Wer gar nicht prüft, muss länger leiden

Ein grüner Landesrat in Kärnten lässt Umweltschützer abblitzen, um ein Kraftwerk schneller bauen zu lassen – und erreicht das Gegenteil.

Wer in Österreich ein Kraftwerk bauen will, wartet „unerträglich lange“ auf seine Genehmigungen, klagt Verbund-Chef Wolfgang Anzengruber seit Jahren. Nicht nur er, die gesamte Wirtschaft scheint einig zu sein: Ein paar Jahre für eine Umweltverträglichkeitsprüfung (UVP) sind einfach nicht drin. Schon gar nicht in einer wirtschaftlichen Situation, in der Österreichs Betriebe ohnedies jeden Cent dreimal umdrehen, bevor sie ihn wirklich investieren.

Zum Glück haben einige besonders weise Landespolitiker dieses Problem erkannt – und würgen schon im Vorfeld jede Debatte über eine mögliche UVP ab. So wie der Kärntner Energielandesrat Rolf Holub. Das Ökobüro, eine Umweltschutzorganisation aus Wien, hat sich im Sommer mit der Bitte an ihn gewandt, er möge doch prüfen, ob ein umstrittenes Biomassekraftwerk in Klagenfurt nicht doch eine UVP bräuchte. Holub, pikanterweise selbst ein Grüner, wollte davon nichts wissen und ließ die Umweltschützer abblitzen.

Zu Unrecht, wie nun das Bundesverwaltungsgericht urteilte. Kärnten hätte prüfen müssen, ob das Projekt UVP-pflichtig ist. Holub hat darauf verzichtet und ging lieber auf Konfrontationskurs mit seiner Partei, die schon seit Langem fordert, dass auch Umweltschutzorganisationen eine UVP-Prüfung anregen dürfen.

Hemmen die Richter einen pragmatischen Landesrat, der nur ein Verfahren etwas abkürzen wollte? Hat Holub Schulterklopfen verdient, weil er zum Wohl der Wirtschaft ein Auge zudrückt? Noch dazu für ein grünes Biomassewerk. Da sollten doch nicht mal Ökofundis etwas dagegen haben, oder?
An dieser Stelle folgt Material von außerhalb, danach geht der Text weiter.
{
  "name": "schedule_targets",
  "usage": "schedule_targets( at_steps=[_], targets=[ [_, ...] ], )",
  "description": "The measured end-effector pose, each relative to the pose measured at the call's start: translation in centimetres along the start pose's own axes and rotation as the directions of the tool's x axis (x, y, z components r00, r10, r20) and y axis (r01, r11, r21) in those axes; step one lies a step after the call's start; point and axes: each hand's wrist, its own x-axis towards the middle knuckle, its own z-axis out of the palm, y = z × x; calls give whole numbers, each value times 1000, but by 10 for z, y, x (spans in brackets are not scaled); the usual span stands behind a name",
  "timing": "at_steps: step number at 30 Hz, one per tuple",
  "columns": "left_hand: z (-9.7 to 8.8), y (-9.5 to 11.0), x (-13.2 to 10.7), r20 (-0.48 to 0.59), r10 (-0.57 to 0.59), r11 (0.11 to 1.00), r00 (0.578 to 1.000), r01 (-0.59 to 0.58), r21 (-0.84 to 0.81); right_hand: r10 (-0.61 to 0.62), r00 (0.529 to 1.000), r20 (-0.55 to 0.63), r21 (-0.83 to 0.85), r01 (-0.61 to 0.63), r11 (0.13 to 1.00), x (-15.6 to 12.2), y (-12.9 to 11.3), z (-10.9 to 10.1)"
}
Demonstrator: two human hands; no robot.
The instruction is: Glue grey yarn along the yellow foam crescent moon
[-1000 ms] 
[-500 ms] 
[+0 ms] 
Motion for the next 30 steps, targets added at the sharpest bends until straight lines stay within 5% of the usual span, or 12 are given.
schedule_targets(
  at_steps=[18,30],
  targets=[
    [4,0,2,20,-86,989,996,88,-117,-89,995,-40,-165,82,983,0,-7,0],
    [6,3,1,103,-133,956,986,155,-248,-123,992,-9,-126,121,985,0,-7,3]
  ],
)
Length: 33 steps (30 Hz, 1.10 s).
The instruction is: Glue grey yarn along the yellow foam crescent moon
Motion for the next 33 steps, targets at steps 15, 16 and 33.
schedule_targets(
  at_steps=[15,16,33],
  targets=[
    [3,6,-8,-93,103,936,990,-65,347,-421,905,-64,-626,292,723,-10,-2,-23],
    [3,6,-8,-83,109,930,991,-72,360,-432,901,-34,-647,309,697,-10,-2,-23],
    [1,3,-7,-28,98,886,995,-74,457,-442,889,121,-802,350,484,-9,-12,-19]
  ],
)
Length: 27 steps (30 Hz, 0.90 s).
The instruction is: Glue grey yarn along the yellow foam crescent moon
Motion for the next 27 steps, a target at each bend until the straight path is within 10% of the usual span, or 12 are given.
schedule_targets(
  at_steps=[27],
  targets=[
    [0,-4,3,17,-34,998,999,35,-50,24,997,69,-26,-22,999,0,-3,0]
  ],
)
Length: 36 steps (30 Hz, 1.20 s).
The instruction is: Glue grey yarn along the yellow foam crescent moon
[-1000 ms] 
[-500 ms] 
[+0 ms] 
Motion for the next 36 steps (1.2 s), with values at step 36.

Aber so einfach ist es hier nicht. Denn das strittige Biomassekraftwerk hat eine Vorgeschichte. Als Lieblingsprojekt des FP-Bürgermeisters in Klagenfurt ist es nicht nur politisch umstritten. Auch die Industrie läuft dagegen Sturm, weil sie fürchtet, dass das Holz knapp wird. Damit das Werk in die schwarzen Zahlen kommt, müssen die Stromkunden hundert Millionen Euro an Zuschüssen abdrücken. Zudem hätten die Projektwerber versucht, die ungeliebte Prüfung der Umweltfolgen zu umgehen, mutmaßte das Landesverwaltungsgericht, als es im Sommer die Genehmigung aufhob. Die sehen das anders. Die UVP wurde „nicht umgangen“, sagte der Klagenfurter Stadtwerke-Chef, Romed Karré, zur „Presse“. Sie wurde nur „vermieden“. Aber auch mit den sprachlichen Feinheiten ist nun Schluss. Das Land wird die UVP-Pflicht prüfen müssen.

Was bedeutet dieses Urteil jenseits von Kärnten? Konsequenterweise müssten künftig alle Umweltschutzorganisationen die Prüfung auf UVP-Pflicht einfordern dürfen. Für Österreich hieße das zwei Dinge: Erstens, Anwälte müssen keine Flaute fürchten. Zweitens, für Projektwerber wird es nicht unbedingt einfacher. Eine UVP-Pflicht wird nun öfter geprüft werden, und das ist auch gut so. Entscheidend ist, dass die UVP selbst innerhalb eines guten Jahres erledigt wird. Sonst ist dieses Urteil Gift für die Wirtschaft.